WHAT THE EXERCISE ASKS: Copy out the lines below that hold the word "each".

EXERCISE DATA:
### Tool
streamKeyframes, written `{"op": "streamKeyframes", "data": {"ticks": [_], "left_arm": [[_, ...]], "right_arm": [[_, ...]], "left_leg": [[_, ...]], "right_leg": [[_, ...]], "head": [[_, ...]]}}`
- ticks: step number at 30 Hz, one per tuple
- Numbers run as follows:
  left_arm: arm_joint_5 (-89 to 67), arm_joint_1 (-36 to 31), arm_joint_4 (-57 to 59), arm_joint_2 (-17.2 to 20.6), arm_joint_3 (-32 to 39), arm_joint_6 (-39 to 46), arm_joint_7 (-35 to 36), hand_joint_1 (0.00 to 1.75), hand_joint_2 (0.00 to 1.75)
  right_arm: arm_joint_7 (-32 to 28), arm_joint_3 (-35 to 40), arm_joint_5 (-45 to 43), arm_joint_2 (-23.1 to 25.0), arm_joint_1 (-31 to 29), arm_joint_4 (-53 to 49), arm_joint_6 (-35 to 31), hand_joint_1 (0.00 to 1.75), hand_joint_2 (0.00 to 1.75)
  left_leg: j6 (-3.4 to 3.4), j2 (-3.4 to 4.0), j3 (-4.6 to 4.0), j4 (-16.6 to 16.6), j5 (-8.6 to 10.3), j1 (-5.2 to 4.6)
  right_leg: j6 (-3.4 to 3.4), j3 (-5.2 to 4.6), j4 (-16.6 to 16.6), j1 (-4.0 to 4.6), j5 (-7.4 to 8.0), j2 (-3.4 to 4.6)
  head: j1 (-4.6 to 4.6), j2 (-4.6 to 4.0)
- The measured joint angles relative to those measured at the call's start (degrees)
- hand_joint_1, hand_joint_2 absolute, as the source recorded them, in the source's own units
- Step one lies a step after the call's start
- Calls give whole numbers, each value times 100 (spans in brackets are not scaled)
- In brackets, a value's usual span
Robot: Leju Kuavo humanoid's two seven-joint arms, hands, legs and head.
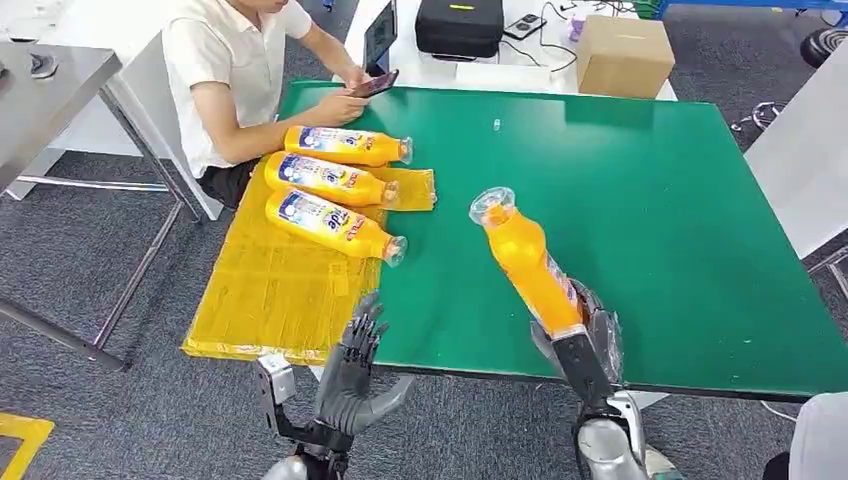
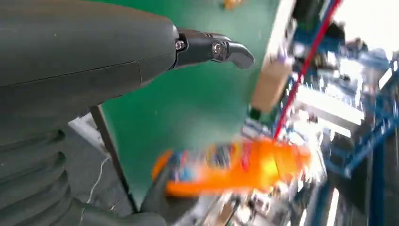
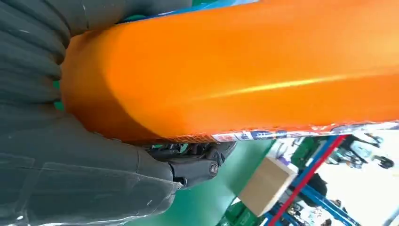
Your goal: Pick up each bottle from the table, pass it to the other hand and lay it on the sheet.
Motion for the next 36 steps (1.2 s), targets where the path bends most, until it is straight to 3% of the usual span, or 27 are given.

ANSWER TO THE PROBLEM:
- Calls give whole numbers, each value times 100 (spans in brackets are not scaled)
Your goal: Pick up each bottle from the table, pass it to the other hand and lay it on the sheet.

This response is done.